結社のデメリットは、他人の選を経なければ自分の作品が掲載されないこと。
選者も人の子である以上完璧なはずはなく、間違った認識を持っていたり、自分の主義主張を押し付けてくることもある。
さらには、1首独立という意識で6首中に混ぜた作品が、連作とは異質という理由で機械的に捨てられてしまうというミスマッチも、有り得ないとは言えないでしょう。(同人以外はタイトルをつけることが禁止されているのだが、同人である選者の反射的反応は有り得るはず)
特定の個人の選をパスしないと闇に葬られるというのは、結社に限らず文芸選考一般の宿命である。例外なのは朝日新聞の朝日歌壇で、そこでは高名な選者たちが全ての投稿作品に目を通す。ただし、多くの作品を送っても全部ボツになることが普通で、張り合いがないだろう。
だから、せめて選者を選ぶことができる結社ということが必須と考えている。
あと、月刊誌の宿命として、毎月一定量のボリュームが必要だから、作品を沢山提出させておき、全体との関係で削るというルーティンになっている。作品が集まらなくて困るより、削るのに苦労した方がマシだから、とにかく沢山(と言っても、自ずと限度があるが)提出するよう仕向けられている。

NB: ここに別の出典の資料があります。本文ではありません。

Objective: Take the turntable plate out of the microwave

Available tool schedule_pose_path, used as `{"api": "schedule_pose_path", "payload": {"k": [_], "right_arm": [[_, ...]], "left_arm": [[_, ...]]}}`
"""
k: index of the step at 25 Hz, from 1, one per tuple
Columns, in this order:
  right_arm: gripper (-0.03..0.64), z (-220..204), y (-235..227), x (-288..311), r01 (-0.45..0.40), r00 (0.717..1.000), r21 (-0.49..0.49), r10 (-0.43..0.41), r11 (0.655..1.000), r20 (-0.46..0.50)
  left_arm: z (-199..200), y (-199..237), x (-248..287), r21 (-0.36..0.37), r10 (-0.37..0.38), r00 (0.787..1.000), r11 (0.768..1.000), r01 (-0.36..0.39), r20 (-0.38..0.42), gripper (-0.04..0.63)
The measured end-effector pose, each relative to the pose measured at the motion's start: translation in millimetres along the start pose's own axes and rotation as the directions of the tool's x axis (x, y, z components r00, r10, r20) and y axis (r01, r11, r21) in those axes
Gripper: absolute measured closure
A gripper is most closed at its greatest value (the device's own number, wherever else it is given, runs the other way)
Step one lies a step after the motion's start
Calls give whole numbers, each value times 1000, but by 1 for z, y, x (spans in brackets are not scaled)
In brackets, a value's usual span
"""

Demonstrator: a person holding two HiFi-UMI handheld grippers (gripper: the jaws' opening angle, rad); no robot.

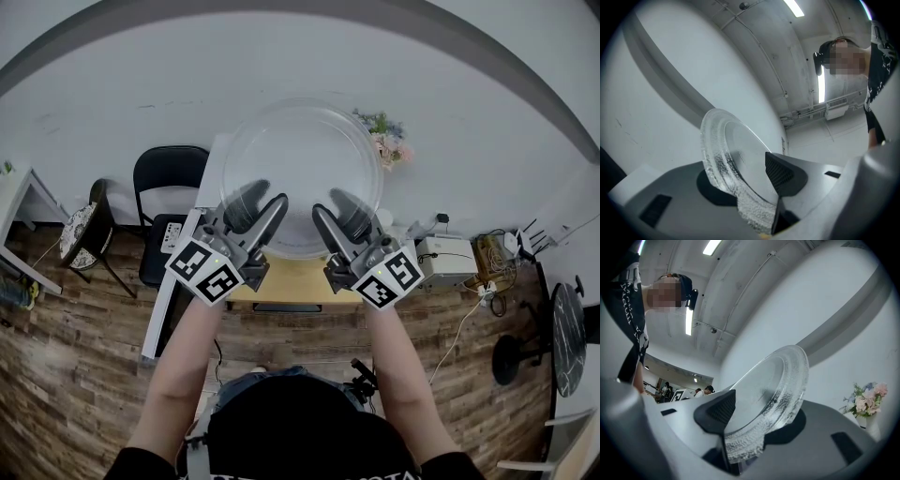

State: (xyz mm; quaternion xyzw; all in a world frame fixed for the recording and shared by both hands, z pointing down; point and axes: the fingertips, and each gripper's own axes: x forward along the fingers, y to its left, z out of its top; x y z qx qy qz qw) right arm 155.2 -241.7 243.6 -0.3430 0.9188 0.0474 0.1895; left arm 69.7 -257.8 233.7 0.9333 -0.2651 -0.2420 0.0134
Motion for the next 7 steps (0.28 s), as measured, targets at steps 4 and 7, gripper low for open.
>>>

その結果、ページを開くと毒にも薬にもならない文が目につくことになる。
これは宿命だから、諦めるより仕方がない。
ただ、寡作タイプの人が、無理して沢山作ることは、本人のためにならないと思うので、無理せず上手に付き合った方がいい。
最後に、与謝野晶子に関する「ちょっといい話」を。
短歌研究8月号に松平盟子が紹介していたが、東京朝日新聞の明治45年6月26日付けに発表された次の作品。

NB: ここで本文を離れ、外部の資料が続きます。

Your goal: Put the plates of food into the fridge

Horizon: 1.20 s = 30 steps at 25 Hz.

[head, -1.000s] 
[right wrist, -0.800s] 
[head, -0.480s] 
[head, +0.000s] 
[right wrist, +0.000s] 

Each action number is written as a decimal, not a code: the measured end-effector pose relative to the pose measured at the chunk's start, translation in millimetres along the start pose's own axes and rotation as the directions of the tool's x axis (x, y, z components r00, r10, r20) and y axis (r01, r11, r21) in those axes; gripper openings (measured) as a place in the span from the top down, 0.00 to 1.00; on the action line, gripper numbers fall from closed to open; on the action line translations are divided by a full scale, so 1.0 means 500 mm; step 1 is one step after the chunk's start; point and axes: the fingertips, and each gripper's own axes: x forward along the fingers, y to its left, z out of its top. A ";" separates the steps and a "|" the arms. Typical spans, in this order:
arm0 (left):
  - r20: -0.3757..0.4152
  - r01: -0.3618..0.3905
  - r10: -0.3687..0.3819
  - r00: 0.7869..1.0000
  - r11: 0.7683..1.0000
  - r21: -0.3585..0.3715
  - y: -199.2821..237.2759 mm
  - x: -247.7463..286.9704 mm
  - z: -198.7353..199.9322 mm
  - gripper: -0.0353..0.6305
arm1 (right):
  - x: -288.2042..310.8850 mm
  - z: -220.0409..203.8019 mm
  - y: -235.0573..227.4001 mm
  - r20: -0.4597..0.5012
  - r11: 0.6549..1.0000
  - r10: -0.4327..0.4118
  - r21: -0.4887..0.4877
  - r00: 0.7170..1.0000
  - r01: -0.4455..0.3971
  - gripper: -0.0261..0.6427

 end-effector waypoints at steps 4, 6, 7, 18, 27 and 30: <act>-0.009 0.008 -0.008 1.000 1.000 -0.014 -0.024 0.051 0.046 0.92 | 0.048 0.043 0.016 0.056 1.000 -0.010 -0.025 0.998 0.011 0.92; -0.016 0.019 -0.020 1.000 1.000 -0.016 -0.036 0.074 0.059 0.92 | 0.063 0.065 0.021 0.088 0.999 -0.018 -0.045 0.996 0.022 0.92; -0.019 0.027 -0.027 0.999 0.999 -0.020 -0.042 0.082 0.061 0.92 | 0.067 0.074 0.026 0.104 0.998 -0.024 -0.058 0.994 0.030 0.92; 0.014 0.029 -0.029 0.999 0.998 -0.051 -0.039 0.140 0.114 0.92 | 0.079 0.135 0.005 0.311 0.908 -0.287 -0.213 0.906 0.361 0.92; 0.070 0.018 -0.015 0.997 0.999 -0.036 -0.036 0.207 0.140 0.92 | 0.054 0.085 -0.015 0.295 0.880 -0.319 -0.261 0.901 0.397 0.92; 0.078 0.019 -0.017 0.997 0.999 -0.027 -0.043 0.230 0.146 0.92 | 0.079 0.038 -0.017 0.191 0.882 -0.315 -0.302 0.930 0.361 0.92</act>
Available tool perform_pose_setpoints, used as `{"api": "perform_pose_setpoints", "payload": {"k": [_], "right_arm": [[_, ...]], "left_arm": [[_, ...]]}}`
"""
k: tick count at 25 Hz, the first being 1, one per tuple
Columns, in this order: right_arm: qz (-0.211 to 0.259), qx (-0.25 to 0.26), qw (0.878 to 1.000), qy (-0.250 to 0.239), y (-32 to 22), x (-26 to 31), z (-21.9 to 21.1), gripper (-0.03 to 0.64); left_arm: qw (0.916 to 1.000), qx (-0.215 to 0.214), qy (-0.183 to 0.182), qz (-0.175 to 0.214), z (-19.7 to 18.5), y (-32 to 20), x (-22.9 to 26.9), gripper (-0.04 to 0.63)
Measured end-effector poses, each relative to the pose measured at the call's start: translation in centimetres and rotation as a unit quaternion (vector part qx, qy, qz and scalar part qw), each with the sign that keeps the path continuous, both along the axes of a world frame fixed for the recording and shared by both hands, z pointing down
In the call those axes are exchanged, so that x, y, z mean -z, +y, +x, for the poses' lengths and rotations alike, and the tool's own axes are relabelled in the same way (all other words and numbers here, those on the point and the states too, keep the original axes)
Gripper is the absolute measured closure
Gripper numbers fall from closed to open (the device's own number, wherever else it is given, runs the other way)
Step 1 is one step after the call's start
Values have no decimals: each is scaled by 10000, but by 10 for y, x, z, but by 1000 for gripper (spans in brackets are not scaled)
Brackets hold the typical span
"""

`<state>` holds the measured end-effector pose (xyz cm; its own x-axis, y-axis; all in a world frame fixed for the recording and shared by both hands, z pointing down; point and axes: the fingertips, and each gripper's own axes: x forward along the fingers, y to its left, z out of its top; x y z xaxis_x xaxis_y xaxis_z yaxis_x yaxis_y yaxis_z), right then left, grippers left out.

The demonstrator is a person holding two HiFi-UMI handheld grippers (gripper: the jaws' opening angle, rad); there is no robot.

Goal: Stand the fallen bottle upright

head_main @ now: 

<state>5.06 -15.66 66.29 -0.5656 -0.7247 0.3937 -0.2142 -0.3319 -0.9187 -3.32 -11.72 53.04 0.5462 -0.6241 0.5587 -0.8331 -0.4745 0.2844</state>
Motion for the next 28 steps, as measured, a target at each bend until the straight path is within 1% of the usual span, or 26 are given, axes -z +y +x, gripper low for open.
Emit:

若ければふらんすに来て心酔ふ野辺の雛罌粟(こくりこ)街の雛罌粟
恥ずかしいほどの駄作だ。しかし、これが原作となって、次の名歌が誕生したそうだ。
ああ皐月仏蘭西の野は火の色す君も雛罌粟われも雛罌粟
(後日記)
せっかく結社の話題なのに、結社の最大のメリットを書かなかったので補っておく。
結社の歌会では、作品を批評するときに作者名を伏せる。出席者が少ないと、誰のものか予想できるケースがあるが、40〜200人だと忖度ない意見を言いやすい。
文学は批判を経て育つ。批判をはねつけて我が道を行くとしてもバージョンアップする。